Electrical and electronic equipment manufacturing contracted 13.3% in March. Eight large chemical plants closed in 2025-2026. Chemical and base metal sectors face low demand, structurally high European energy costs, and cheap Asian imports.
Why does pricing power matter for small businesses?
Half of all Dutch companies can’t pass rising costs onto customers. If your clients absorb cost increases without passing them forward, they’ll resist your price increases. This creates margin compression: your costs rise, but your revenue doesn’t.
What is the ZZP enforcement change in 2026?
From January 2026, Dutch tax enforcement on false self-employment returned with penalty fines possible for culpable conduct. Arrangements under €38 per hour are subject to greater scrutiny. Control mechanisms, documentation of independence, and cost framework determine classification risk.

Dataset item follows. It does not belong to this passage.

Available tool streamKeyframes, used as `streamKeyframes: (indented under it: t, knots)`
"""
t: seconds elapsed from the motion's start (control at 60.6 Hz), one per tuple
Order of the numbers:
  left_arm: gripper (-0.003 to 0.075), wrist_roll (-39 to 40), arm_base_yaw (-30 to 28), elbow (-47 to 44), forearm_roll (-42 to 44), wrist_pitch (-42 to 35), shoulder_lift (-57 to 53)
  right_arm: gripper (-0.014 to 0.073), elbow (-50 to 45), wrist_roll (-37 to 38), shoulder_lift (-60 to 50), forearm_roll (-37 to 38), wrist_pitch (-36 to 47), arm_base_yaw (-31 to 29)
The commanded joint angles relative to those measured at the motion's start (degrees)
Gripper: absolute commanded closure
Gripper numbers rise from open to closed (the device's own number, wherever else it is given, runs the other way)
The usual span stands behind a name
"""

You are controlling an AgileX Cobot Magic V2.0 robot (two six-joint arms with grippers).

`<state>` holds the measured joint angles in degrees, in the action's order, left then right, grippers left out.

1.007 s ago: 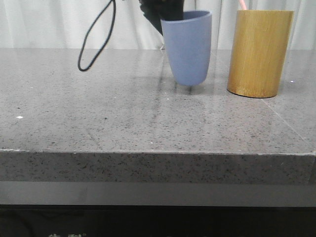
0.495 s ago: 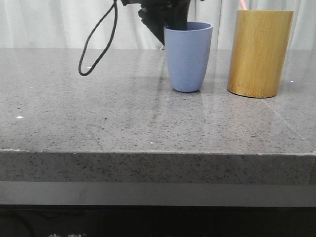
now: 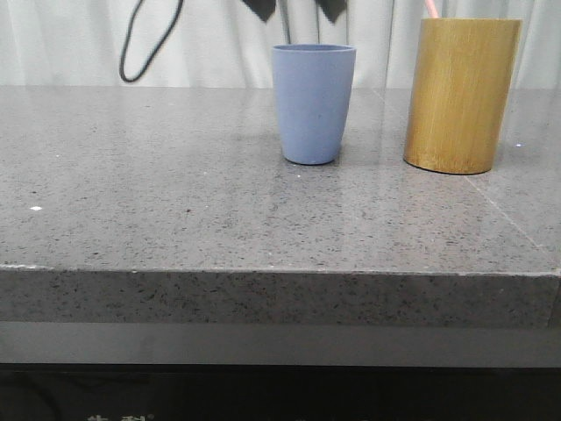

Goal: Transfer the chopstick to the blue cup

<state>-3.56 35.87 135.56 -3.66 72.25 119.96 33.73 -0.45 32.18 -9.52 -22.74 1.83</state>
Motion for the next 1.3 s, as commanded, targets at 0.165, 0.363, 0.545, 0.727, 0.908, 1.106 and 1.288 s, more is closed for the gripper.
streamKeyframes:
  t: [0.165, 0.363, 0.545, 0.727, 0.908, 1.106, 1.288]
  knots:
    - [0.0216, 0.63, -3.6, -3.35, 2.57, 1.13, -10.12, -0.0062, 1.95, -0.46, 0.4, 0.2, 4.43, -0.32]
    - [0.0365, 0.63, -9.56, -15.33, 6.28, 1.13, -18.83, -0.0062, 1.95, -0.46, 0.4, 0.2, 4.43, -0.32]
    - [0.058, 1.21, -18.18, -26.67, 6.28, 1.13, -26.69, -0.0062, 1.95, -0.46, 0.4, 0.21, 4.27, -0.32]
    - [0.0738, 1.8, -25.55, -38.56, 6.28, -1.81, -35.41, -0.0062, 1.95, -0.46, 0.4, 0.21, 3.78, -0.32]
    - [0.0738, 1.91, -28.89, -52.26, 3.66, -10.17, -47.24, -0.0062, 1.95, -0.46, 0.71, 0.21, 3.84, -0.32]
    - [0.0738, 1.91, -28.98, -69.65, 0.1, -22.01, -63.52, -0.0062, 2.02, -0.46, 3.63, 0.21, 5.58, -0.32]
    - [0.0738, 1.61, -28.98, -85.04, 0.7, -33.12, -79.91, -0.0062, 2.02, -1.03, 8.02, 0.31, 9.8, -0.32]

How does sectoral divergence affect service providers?
The sector your clients operate in determines your growth path more than general economic conditions. If your clients are in expanding sectors (such as machinery, defense, or automation), you face growing demand. If they’re in contracting sectors (such as chemicals and electronics), you face structural demand erosion.
What should small businesses do if they can’t raise prices?
Focus on cost control instead of revenue growth. Model cases in which revenue stays flat while wage, energy, and compliance costs continue to rise. Build cost control measures before margin pressure forces reactive cuts.
How does German infrastructure spending affect Dutch small businesses?
German infrastructure and defense investment will add roughly a quarter to the Dutch economy’s growth over two years. Small businesses serving German demand or supplying cross-border infrastructure projects may find better growth opportunities than domestic Dutch demand.
Key Takeaways
- Dutch industrial production rose 1.7% year over year in March, but producer confidence remained negative, creating planning friction for small suppliers.
- Machinery and defense sectors are expanding (16.5% growth), while electronics and chemicals are contracting (13.3% decline), reshaping demand patterns.
- Half of Dutch companies can’t pass cost increases to customers, creating structural margin compression for small businesses.
- ZZP enforcement returned in January 2026, with scrutiny on arrangements under €38 per hour. Review your structure now.
- GDP growth is forecast at 1.3% for 2026-2027. Revenue growth above that requires taking market share, not riding market growth.
- Sectoral divergence now determines demand more than aggregate growth. Know which sectors your clients operate in.
- Cost control matters more than revenue growth when pricing power is limited, and baseline growth is modest.